The scene has a little of the compositional and atmospheric quality of Turner’s 1818 oil painting Dort, or Dortrecht, the Dort Packet-Boat from Rotterdam Becalmed (Yale Center for British Art, New Haven, Connecticut).2 In both works Turner recalls the handling of light and aerial perspective of the seventeenth-century Dutch landscapist Aelbert Cuyp.
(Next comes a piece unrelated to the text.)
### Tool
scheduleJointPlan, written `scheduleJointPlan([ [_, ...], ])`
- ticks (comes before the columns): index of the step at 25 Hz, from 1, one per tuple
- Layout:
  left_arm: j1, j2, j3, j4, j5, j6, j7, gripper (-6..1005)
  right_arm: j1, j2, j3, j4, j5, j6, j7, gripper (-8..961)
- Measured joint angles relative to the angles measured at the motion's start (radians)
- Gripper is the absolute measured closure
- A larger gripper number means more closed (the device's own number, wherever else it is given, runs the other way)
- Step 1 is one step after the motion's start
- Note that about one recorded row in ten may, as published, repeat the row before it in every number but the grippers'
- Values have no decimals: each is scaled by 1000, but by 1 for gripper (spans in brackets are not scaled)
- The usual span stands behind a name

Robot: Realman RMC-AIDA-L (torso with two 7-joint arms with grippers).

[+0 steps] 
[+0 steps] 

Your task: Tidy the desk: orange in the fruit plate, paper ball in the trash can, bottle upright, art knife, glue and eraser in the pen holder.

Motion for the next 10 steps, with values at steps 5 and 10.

According to Shanes, the watercolour drawing ‘is a dawn scene’, because ‘the hulks were stationed by Chetney Hill at the south-east of Stangate Creek, which runs along a north-south axis’, the view therefore being taken ‘in the direction of the rising sun’.3 The intervals between the moored vessels and those in languorous transit create a sense, the art historian Barry Venning writes, ‘that they maintain a permanent...vigil’, bathed in an elegiac light.4 Through Turner’s flattering lens this scene of workaday life becomes idyllic and eternal, possessing a ‘tranquil majesty’ as Hofland writes.5
The Medway is featured in a further Rivers of England subject: Rochester, on the River Medway (Tate D18156, Turner Bequest CCVIII W).
This drawing was engraved by Thomas Lupton and published in 1827 (Tate impressions T04817–T04818).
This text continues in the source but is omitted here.